In my story in the current issue about Xizhou, a small but historically prosperous and architecturally rich village in far southern China, I mention the cautionary example of the city of Lijiang. In the 1990s, Lijiang was also small and charming. Now, most foreign visitors instantly recognize it as a combination of Atlantic City, a discount mall, and a turnpike rest stop. The Chinese domestic tourism industry, which is developing very fast, is in the stage where it is processing huge numbers of necessarily low-end travelers. As sites become popular, many of them end up looking like Lijiang. That's the fate the friends of Xizhou are trying to avoid.

KKLijiang.jpg

Kevin Kelly, "Senior Maverick" at Wired, has traveled widely in Asia, including to both Lijiang and Xizhou. That's his picture of "old" Lijiang, to the left. His account:

"Every regular visitor to China has their own story of headsnapping change. Mine has to do with Lijiang. I first visited Lijiang in the mid 90s on a month-long trip with my two daughters who were 8 and 10 at the time. Lijiang was our starting point for an excursion into the north beyond what is now called Shangrila (Zhongdian back then) into the Tibetan areas around Litang. I've spent a lot of time in the Himalaya and so was quite taken by Lijiang. It seemed to have everything a Shangrila was supposed to -- views, climate, music, and a strong unique, even isolated, culture. One could see how the fantasy began there. I wanted to return with my wife and son someday.
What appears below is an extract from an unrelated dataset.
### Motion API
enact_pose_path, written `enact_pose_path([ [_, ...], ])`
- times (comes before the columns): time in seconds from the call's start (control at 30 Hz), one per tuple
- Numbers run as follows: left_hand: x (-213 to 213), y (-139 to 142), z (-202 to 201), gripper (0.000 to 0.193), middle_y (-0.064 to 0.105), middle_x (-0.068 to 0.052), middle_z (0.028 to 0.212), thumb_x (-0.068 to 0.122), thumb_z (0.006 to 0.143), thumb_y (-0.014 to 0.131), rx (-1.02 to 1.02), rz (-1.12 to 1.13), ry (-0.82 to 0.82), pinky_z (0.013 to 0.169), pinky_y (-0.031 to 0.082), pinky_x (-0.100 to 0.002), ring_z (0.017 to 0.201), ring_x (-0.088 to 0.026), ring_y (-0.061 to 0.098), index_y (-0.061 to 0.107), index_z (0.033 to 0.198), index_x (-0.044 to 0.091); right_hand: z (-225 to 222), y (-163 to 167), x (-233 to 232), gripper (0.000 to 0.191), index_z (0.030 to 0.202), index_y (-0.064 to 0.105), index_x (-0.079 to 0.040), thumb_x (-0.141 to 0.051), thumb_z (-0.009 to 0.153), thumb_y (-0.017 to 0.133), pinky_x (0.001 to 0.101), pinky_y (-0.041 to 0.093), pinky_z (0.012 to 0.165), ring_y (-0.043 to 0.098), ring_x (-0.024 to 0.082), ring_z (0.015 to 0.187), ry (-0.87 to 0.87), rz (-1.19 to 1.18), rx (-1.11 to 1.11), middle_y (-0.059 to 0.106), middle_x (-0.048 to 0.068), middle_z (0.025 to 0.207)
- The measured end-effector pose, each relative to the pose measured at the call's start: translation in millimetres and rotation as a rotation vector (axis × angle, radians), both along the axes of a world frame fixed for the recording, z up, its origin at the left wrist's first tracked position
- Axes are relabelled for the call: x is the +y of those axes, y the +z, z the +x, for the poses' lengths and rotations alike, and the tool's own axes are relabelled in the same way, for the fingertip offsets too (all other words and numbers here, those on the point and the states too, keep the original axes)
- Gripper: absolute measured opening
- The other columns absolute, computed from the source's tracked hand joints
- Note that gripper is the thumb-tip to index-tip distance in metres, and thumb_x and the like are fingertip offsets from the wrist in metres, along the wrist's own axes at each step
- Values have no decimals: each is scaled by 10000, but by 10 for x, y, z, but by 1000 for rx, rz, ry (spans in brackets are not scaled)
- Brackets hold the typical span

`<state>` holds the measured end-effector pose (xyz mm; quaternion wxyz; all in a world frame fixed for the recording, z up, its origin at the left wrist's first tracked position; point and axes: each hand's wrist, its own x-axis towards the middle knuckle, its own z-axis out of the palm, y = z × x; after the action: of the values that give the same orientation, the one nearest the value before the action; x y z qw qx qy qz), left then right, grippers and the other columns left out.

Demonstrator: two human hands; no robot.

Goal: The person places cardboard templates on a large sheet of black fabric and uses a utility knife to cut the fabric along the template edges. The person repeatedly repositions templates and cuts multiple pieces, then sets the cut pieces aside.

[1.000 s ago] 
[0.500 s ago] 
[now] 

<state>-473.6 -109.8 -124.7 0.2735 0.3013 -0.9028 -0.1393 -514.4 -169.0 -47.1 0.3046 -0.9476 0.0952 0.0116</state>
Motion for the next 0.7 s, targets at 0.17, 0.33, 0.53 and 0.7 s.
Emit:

"Fast forward to about 3 years ago when we had a chance to return as a family. We flew in to save time. I was very excited so we set out the old town that evening. It was like a nightmare. I'd go down streets I was sure were cozy meandering residential alleys and they were now throbbing strips of discos. It was like that scene in Wonderful Life when James Bailey returns to "Potterville" his old town now a bunch of speakeasies and card joints. Only here there was blaring music and bus-loads, no maybe plane loads of drunk Chinese mobs staggering on the cobblestones. I was nauseous with grief, disorientation, fury, and sadness all rolled into one.

"I've been around too long, seen too many "spoiled" icons that I actually enjoyed, to complain that "they ruined" it, but the next morning when waves of thousands of tourists shuffled through the tiny streets, I felt in fact that they did ruin Lijiang. It's not a city like Venice, or Jerusalem, or closer to home Katmandu that can absorb the crowds, it was a very tiny working village that must now become a museum. I would not want to be the mayor of Lijiang (whom I did meet). It would be an impossible job. There is no way on earth to remain a cozy town and become one of the prime tourist destinations for a billion people.  Lijiang had to change.

"But still there are better ways to do the impossible, and worse ways. The transformation happened in only 15 years. Speed was part of the problem. You are right to hold up Lijiang as a cautionary tale for Xizhou. Learn from Lijiang."